▶ **WHAT IS NEEDED**: Please output the records below word for word and omit the pictures.

Stored entries:
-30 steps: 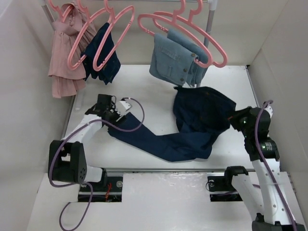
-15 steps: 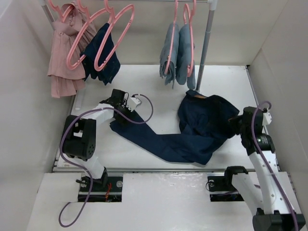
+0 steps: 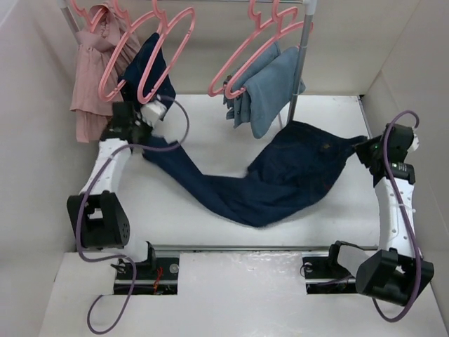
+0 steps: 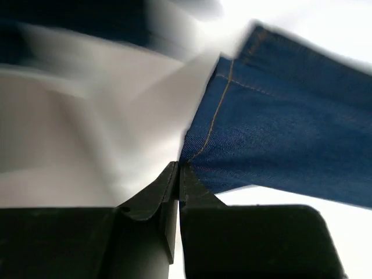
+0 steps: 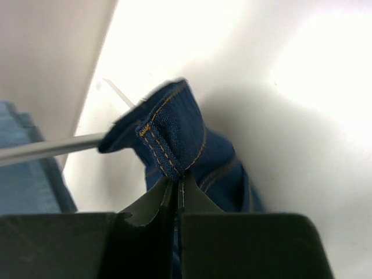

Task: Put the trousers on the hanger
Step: Flatten out the trousers at the center of the board.

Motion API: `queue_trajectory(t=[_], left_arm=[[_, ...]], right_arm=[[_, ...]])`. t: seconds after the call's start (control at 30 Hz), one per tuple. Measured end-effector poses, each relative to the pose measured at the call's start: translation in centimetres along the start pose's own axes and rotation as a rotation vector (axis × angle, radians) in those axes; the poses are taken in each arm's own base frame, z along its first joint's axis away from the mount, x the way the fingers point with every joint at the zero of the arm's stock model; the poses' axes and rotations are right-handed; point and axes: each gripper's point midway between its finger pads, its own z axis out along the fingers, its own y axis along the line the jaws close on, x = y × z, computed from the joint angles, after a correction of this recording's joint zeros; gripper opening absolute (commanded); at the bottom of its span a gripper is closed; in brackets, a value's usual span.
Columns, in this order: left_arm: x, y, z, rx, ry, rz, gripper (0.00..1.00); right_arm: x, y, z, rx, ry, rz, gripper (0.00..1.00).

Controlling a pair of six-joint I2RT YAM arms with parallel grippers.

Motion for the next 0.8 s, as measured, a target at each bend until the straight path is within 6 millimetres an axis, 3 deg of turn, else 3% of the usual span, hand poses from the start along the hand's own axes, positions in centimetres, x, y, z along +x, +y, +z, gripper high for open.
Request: queue_trajectory(t=[0.07,0.13,0.2,0.27,0.33,0.4,0.53,0.63,0.7,0.8], left_arm=[[-4.3,4.7,-3.8,-0.119,-0.127,0.005,0.00],[-7.6,6.5,-7.9,-0.183,-0.240,0.040,0.00],[-9.4,6.3,-11.9,-0.207,-0.332,0.097,0.00],[-9.3,5.1,-14.5,-0.213,-0.370,0.165,0.00],[-6.5,3.0,-14.6,-0.163,-0.327,0.213,0.05],[-2.4,1.2,-13.1,-0.101,-0.222,0.234,0.10],[10.2,-4.9,-7.7,0.175,0.142,0.240,0.18],[18.4,-9.8,-7.6,0.377,0.401,0.251,0.24],[20.5,-10.8,-8.6,0.428,0.481,0.277,0.30],[20.4,-9.8,-8.8,0.394,0.496,0.311,0.38]], right_arm=[[-1.7,1.6,-0.9,-0.044,-0.035,-0.036,0.00],[-2.9,3.5,-2.1,-0.108,-0.065,-0.074,0.00],[-3.6,4.9,-3.5,-0.164,-0.093,-0.103,0.00],[-3.9,5.1,-4.8,-0.189,-0.120,-0.118,0.00],[-3.8,4.7,-6.1,-0.207,-0.147,-0.125,0.00],[-2.9,3.3,-6.8,-0.199,-0.159,-0.124,0.00],[-0.5,-1.9,-6.4,-0.067,-0.148,-0.108,0.00],[0.8,-4.7,-5.4,0.018,-0.128,-0.102,0.00],[1.5,-5.8,-4.6,0.052,-0.106,-0.099,0.00],[1.9,-6.3,-3.5,0.084,-0.080,-0.099,0.00]])
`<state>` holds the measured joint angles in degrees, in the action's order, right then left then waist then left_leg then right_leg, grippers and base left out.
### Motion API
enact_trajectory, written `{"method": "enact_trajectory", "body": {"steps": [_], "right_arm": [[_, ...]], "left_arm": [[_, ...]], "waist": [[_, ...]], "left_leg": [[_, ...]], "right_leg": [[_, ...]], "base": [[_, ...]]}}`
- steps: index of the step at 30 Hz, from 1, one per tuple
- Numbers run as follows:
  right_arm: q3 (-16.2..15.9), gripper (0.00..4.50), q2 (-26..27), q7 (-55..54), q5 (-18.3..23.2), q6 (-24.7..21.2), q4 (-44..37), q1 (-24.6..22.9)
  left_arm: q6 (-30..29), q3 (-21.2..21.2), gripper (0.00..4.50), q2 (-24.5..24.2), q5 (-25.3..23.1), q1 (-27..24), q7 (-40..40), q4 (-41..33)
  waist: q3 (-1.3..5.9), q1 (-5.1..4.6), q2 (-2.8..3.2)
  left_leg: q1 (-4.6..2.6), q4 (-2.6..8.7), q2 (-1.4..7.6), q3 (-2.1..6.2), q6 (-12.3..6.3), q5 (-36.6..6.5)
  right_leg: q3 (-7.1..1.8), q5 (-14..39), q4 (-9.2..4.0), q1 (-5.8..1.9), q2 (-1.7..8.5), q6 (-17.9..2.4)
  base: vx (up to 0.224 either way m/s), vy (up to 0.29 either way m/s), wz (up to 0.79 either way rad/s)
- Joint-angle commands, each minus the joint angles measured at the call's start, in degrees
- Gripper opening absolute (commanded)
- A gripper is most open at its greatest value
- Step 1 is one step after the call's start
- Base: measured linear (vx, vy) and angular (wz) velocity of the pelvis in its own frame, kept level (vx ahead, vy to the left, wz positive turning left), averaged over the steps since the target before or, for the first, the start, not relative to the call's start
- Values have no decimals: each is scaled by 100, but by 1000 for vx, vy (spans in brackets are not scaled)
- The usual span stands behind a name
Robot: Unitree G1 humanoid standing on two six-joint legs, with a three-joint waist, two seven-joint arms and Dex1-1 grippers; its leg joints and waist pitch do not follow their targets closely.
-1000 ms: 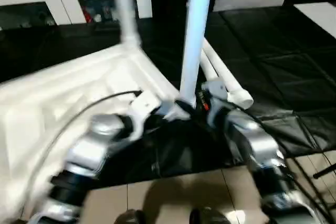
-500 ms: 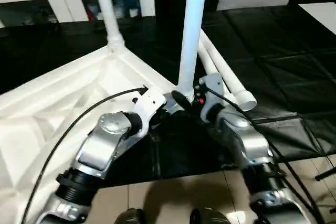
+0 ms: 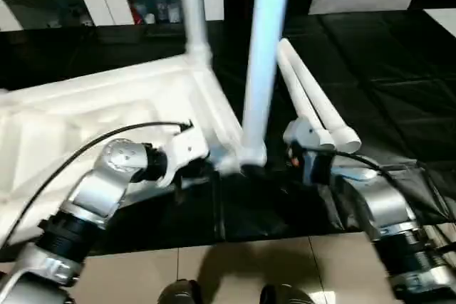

▶ **ANSWER TO THE EXERCISE**:
-30 steps: 
-15 steps: 
+0 steps: 
+0 steps: 
+0 steps: 

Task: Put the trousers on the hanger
Step: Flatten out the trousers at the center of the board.

Motion API: `queue_trajectory(t=[_], left_arm=[[_, ...]], right_arm=[[_, ...]])`. t: seconds after the call's start (control at 30 Hz), one per tuple. Measured end-effector poses, each relative to the pose measured at the call's start: translation in centimetres along the start pose's own axes and rotation as a rotation vector (axis × angle, radians) in those axes; the poses are taken in each arm's own base frame, z along its first joint's axis away from the mount, x the way the fingers point with every joint at the zero of the arm's stock model; the poses' axes and rotations are right-handed; point and axes: each gripper's point midway between its finger pads, its own z axis out along the fingers, its own y axis along the line the jaws close on, x = y × z, computed from the joint angles, after a correction of this recording's joint zeros; gripper opening absolute (commanded); at the bottom of its span a gripper is closed; in brackets, a value's usual span.
Columns, in this order: left_arm: x, y, z, rx, ry, rz, gripper (0.00..1.00); right_arm: x, y, z, rx, ry, rz, gripper (0.00..1.00).

Controlling a pair of six-joint I2RT YAM arms with parallel grippers.

Motion for the next 0.8 s, as measured, a target at each bend until the straight path is within 6 millimetres an axis, 3 deg of turn, else 3% of the usual span, hand poses from the start along the hand's own axes, positions in centimetres, x, y, z along +x, +y, +z, gripper high for open.
Request: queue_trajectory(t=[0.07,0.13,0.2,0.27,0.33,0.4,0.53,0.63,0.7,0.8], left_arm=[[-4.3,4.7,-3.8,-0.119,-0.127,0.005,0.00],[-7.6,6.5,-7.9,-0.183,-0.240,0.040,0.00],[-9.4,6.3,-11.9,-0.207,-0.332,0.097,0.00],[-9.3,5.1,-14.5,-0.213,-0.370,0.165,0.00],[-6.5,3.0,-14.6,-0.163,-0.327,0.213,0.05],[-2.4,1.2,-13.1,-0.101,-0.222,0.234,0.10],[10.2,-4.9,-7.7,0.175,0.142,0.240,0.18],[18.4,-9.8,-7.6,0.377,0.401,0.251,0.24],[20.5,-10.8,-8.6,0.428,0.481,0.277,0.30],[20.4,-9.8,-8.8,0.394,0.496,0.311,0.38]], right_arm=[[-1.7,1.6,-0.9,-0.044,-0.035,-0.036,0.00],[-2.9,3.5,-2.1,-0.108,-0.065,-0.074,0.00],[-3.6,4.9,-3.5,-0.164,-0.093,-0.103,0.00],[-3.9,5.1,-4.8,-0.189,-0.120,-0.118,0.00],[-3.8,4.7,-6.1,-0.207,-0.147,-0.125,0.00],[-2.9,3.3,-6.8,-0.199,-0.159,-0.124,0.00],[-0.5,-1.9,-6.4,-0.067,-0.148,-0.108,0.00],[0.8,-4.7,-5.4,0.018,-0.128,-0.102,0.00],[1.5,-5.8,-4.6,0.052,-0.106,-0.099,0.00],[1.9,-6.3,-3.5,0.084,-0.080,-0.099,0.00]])
`<state>` holds the measured joint angles in degrees, in the action's order, right then left then waist then left_leg then right_leg, grippers and base left out.
### Motion API
enact_trajectory, written `{"method": "enact_trajectory", "body": {"steps": [_], "right_arm": [[_, ...]], "left_arm": [[_, ...]], "waist": [[_, ...]], "left_leg": [[_, ...]], "right_leg": [[_, ...]], "base": [[_, ...]]}}`
- steps: index of the step at 30 Hz, from 1, one per tuple
- Numbers run as follows:
  right_arm: q3 (-16.2..15.9), gripper (0.00..4.50), q2 (-26..27), q7 (-55..54), q5 (-18.3..23.2), q6 (-24.7..21.2), q4 (-44..37), q1 (-24.6..22.9)
  left_arm: q6 (-30..29), q3 (-21.2..21.2), gripper (0.00..4.50), q2 (-24.5..24.2), q5 (-25.3..23.1), q1 (-27..24), q7 (-40..40), q4 (-41..33)
  waist: q3 (-1.3..5.9), q1 (-5.1..4.6), q2 (-2.8..3.2)
  left_leg: q1 (-4.6..2.6), q4 (-2.6..8.7), q2 (-1.4..7.6), q3 (-2.1..6.2), q6 (-12.3..6.3), q5 (-36.6..6.5)
  right_leg: q3 (-7.1..1.8), q5 (-14..39), q4 (-9.2..4.0), q1 (-5.8..1.9), q2 (-1.7..8.5), q6 (-17.9..2.4)
  base: vx (up to 0.224 either way m/s), vy (up to 0.29 either way m/s), wz (up to 0.79 either way rad/s)
- Joint-angle commands, each minus the joint angles measured at the call's start, in degrees
- Gripper opening absolute (commanded)
- A gripper is most open at its greatest value
- Step 1 is one step after the call's start
- Base: measured linear (vx, vy) and angular (wz) velocity of the pelvis in its own frame, kept level (vx ahead, vy to the left, wz positive turning left), averaged over the steps since the target before or, for the first, the start, not relative to the call's start
- Values have no decimals: each is scaled by 100, but by 1000 for vx, vy (spans in brackets are not scaled)
- The usual span stands behind a name
Robot: Unitree G1 humanoid standing on two six-joint legs, with a three-joint waist, two seven-joint arms and Dex1-1 grippers; its leg joints and waist pitch do not follow their targets closely.
-1000 ms: 
-500 ms: 
+0 ms: 

This exercise requires no further response.